En 1974 yo no sabía nada acerca de la Ciencia Cristiana. Entonces un domingo acerté a sintonizar en una estación de radio en Joinvile el programa de la Ciencia Cristiana: “La Verdad que sana”. Ese mismo domingo, acompañado de mi hijo Marcio, asistí a un culto en la filial local de la Iglesia de Cristo, Científico.
Para esa fecha había yo tomado toda clase de medicinas, pero ninguna me había sanado. Sufría de problemas del estómago y del hígado, que me ocasionaban mucha angustia y malestar. Casi todo lo que comía me hacía daño. En este estado desolador me aferré esperanzado a la Ciencia Cristiana. Ya poseíamos en nuestro hogar una Biblia — aunque, hasta ese momento siempre había estado guardada — y pronto compré un ejemplar de Ciencia y Salud por la Sra. Eddy. Con la ayuda de un Cuaderno Trimestral de la Ciencia Cristiana, empecé a estudiar con regularidad las Lecciones Bíblicas.

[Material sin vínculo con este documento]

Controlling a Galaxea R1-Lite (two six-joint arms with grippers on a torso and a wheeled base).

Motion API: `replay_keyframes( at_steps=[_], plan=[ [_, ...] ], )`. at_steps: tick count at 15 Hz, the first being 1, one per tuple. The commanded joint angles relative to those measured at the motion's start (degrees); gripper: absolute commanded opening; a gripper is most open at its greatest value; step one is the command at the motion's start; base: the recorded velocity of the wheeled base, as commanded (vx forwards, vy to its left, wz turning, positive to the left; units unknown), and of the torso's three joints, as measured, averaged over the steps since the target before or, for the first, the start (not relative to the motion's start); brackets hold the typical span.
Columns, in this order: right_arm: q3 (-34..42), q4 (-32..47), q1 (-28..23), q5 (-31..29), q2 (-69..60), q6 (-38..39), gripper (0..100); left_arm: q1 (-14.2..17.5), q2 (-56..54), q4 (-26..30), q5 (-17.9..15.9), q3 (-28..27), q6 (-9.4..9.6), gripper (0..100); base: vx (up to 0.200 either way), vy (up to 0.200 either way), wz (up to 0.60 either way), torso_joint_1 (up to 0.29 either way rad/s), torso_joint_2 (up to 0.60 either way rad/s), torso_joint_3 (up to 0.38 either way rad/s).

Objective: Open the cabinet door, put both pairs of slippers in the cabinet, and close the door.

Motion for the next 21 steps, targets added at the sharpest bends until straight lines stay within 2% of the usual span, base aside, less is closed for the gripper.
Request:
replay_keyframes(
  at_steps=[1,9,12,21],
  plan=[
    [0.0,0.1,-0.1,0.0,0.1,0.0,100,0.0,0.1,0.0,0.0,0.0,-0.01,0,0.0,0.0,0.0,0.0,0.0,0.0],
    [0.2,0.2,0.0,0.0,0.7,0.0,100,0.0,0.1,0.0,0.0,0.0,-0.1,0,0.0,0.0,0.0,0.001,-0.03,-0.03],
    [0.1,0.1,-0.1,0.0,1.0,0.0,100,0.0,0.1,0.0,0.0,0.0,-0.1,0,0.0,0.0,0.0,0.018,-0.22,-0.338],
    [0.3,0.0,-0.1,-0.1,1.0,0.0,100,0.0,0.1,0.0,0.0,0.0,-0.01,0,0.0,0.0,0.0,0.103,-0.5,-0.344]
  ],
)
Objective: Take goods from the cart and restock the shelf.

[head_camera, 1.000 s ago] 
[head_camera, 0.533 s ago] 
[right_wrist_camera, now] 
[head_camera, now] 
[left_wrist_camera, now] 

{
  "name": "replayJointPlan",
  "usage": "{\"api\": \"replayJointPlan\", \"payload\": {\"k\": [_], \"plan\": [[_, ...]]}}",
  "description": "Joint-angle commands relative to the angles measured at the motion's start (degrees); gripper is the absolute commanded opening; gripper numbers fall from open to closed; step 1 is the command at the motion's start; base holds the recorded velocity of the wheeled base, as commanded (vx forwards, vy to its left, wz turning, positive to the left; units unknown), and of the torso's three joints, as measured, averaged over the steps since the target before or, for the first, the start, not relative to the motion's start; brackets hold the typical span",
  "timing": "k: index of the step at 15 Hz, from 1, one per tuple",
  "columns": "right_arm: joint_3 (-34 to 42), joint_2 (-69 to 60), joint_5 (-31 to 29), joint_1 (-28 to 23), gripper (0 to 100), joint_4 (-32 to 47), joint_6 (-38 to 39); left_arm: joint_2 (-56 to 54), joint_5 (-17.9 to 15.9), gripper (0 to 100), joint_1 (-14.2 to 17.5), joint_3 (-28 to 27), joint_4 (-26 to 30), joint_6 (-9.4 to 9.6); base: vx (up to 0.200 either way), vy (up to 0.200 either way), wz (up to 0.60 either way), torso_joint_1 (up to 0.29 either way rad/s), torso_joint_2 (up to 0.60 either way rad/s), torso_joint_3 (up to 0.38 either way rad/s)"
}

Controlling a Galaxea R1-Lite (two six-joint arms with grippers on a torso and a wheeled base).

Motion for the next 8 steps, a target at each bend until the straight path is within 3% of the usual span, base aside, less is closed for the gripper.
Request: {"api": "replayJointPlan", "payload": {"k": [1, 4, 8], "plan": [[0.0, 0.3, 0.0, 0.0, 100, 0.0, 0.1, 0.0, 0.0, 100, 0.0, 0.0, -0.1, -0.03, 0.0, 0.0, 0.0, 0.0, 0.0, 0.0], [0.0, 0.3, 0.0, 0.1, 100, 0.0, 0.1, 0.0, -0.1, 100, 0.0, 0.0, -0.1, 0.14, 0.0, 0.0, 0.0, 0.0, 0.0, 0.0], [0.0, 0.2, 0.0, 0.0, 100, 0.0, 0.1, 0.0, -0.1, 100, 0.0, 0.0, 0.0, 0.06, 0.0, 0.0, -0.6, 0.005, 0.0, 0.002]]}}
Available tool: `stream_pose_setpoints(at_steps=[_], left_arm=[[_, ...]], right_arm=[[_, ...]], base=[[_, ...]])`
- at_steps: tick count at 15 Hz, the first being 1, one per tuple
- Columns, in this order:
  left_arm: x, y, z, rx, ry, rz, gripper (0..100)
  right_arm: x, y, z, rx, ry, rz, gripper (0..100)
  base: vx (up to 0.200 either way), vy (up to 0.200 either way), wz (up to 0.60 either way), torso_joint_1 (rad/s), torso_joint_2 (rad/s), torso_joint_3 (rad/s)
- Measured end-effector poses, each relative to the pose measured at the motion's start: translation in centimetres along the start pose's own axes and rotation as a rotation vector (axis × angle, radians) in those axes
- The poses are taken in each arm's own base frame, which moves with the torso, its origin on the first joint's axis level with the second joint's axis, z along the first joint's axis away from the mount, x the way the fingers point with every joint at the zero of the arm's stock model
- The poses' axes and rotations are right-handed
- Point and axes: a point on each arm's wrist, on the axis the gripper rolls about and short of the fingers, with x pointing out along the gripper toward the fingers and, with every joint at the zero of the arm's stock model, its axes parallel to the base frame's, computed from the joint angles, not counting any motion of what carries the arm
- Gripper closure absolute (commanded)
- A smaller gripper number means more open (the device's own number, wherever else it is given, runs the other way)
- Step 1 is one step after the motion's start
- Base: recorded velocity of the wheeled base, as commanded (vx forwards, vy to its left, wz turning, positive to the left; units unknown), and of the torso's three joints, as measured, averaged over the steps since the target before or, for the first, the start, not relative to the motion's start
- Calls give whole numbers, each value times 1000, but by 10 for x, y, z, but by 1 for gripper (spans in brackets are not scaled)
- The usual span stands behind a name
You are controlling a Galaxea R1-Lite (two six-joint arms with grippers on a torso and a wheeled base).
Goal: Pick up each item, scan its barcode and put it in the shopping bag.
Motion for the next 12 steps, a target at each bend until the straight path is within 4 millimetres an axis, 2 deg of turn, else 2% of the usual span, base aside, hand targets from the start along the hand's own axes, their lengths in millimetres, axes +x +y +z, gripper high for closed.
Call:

La Palabra de Dios tuvo para mí nuevo significado a medida que yo adquiría una comprensión espiritual de los escritos de nuestra Guía. En Ciencia y Salud (pág. 381) ella declara: “¡Rechazad la ilusión de que estáis enfermos o que alguna enfermedad se está desarrollando en vuestro organismo, como os resistiríais a ceder a una tentación pecaminosa sobre la base de que a veces el pecado es necesario!” Medité sobre este pasaje con frecuencia. También fue fortalecedor el Salmo 91, el cual nos asegura (vv. 1–3): “El que habita al abrigo del Altísimo morará bajo la sombra del Omnipotente. Diré yo a Jehová: Esperanza mía, y castillo mío; mi Dios, en quien confiaré. Él te librará del lazo del cazador, de la peste destructora”.